Fund managers were also a diminished presence from last year, with the bulk of the sale taken up by banks and the public sector -- a group that includes central banks and sovereign wealth funds. Final orders amounted to more than $16.5 billion for the $6 billion of securities, compared with $13.2 billion for $3 billion last year -- a significantly lower cover ratio that still underscores enduring demand.
Europeans saw even bigger appetite for the Chinese dollar debt than last year, with Europe, the Middle East and Africa taking up half of the entire five-year note issue, against 4% for buyers from the Americas. For China, the deal marks another successful benchmark offshore issue despite rising concerns about a potential decoupling with the U.S.

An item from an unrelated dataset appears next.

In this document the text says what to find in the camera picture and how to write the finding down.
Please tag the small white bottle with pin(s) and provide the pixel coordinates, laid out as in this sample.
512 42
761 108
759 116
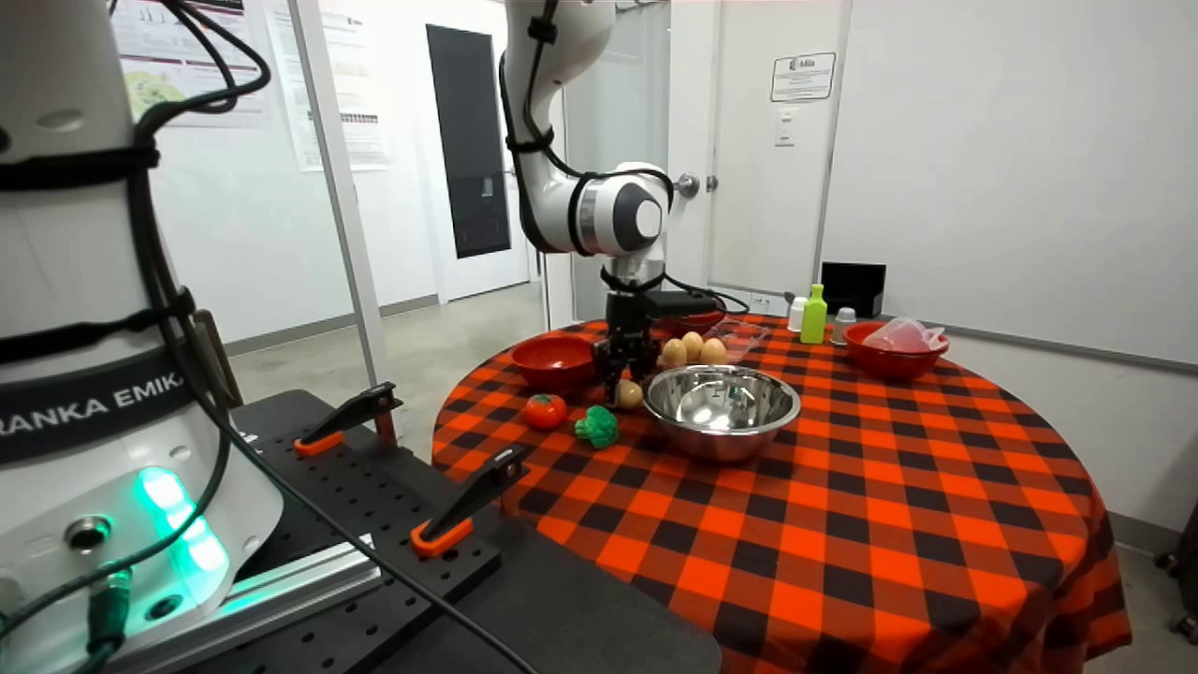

“It has been a very successful auction,” even with the limited American participation, Dariusz Kowalczyk, chief China economist at Credit Agricole SA in Hong Kong, said on Bloomberg TV. “It will help Chinese non-sovereign issuers raise funds cheaper, because a sovereign dollar offshore yield curve has now been formed.”
Kowalczyk also said the operation could help the yuan in the short term, presuming that China converts the dollars back to its domestic currency. The yuan could even revisit 7 per dollar in the short term, he said.
The dollar bonds were sold under Regulation S, which means they weren’t directly available to funds based in the U.S. China’s offering in 2017 saw major demand from offshore American buyers, who made up 20% of the allocation for five-year notes. Demand dwindled a year later, to just 2% for the five-years, as the U.S.-China trade war raged.
China’s 10-year notes saw an allocation of just 1% to the Americas, against 4% last year and 19% in 2017.
Fund managers, such as mutual funds, along with insurers and pension funds saw limited demand, with the exception of China’s 20-year note -- a maturity that didn’t feature in the offerings the past two years. The so-called real-money investors took up 49% of that allocation. The 10-year allocation was 17%, down from 44% last year and 70% back in 2017.
The shorter-term maturities sold Tuesday rallied in the secondary market Wednesday morning, while the premiums on 10-year and 20-year notes widened, according to credit traders.
China now has dollar securities with maturities ranging from 2022 to 2048 from the three years of sales by the Ministry of Finance.